Remaining hardening targets:
- Contract v3: move the branch push into the adapter so the agent token can drop to read-only entirely (coordinated with coven-code).
- Prefer
GIT_ASKPASS/ credential-helper injection over a plain env var (a contract change; the env channel is locked in contract v2). - Refresh installation tokens through a single token manager with cache expiry.
Hosted OpenCoven should treat each GitHub installation as a tenant boundary.
Tenant-scoped data:
- Installation ID and repository list.
- Familiar routing config.
- Task history, status, branch, PR, and Check Run links.
- Optional familiar memory, if enabled by the customer.
The public task API must not return cross-installation data. /api/github/tasks is gated by the [api] config section (issue #3): mode = "open" keeps it unauthenticated for local development and Cave polling — never expose that publicly — while mode = "token" fails closed and requires bearer tokens.
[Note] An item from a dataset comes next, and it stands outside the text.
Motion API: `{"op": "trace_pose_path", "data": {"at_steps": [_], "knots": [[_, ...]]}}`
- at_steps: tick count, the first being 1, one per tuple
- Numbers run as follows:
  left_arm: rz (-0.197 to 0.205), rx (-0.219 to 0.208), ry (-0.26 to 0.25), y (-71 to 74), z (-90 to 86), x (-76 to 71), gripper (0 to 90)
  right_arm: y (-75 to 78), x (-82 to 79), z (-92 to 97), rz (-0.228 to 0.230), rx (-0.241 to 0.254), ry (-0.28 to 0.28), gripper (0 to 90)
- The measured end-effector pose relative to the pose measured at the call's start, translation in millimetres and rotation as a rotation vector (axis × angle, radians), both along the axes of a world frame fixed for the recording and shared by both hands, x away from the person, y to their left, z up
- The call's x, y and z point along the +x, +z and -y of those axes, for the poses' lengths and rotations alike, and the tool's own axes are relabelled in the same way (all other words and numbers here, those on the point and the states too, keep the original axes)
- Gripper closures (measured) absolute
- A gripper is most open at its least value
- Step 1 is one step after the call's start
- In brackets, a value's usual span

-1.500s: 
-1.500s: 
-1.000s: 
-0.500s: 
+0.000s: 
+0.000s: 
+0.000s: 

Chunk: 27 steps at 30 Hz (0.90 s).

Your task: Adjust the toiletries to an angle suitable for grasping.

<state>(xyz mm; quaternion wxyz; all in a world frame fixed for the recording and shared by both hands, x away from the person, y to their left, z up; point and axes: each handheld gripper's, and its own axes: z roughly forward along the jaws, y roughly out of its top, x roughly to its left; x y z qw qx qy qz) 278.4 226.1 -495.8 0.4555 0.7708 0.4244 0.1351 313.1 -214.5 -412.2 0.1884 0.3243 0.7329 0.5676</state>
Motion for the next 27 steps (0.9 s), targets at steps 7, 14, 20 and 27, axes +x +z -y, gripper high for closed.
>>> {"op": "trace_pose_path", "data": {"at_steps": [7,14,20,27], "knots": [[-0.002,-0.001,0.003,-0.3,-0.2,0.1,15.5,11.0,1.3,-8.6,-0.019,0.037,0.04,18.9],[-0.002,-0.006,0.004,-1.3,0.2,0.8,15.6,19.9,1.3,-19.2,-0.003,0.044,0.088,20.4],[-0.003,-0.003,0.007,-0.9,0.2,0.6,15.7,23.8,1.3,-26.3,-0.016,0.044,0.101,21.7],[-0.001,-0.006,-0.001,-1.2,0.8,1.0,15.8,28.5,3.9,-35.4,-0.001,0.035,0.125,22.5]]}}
A service_token grants the operator full visibility; each [[api.tenants]] token is scoped server-side to one installation id (optionally narrowed to specific repositories). Unauthorized calls receive a uniform 401 unauthorized that reveals nothing about existing data, and every read — allowed or denied — is recorded in the store's api_audit table with caller, scope, action, and result.
OpenCoven's strongest hosted differentiator is familiar identity plus memory. That also makes data boundaries explicit:
- BYOM keys should be installation-scoped or organization-scoped.
- Model routing choices should be visible to operators.
- Cloud familiar memory should be opt-in for hosted customers.
- Retention should be configurable by tier and organization policy.
- PR bodies should disclose the familiar identity and link back to the oversight session.
Before accepting paid hosted customers, the service should have:
- Durable task persistence.
- Delivery idempotency.
- Tenant-scoped task API auth.
- Worker timeout enforcement.
- Containerized or sandboxed worker execution.
- Secret redaction tests.
- A documented data retention policy — see Data retention, artifacts, and audit.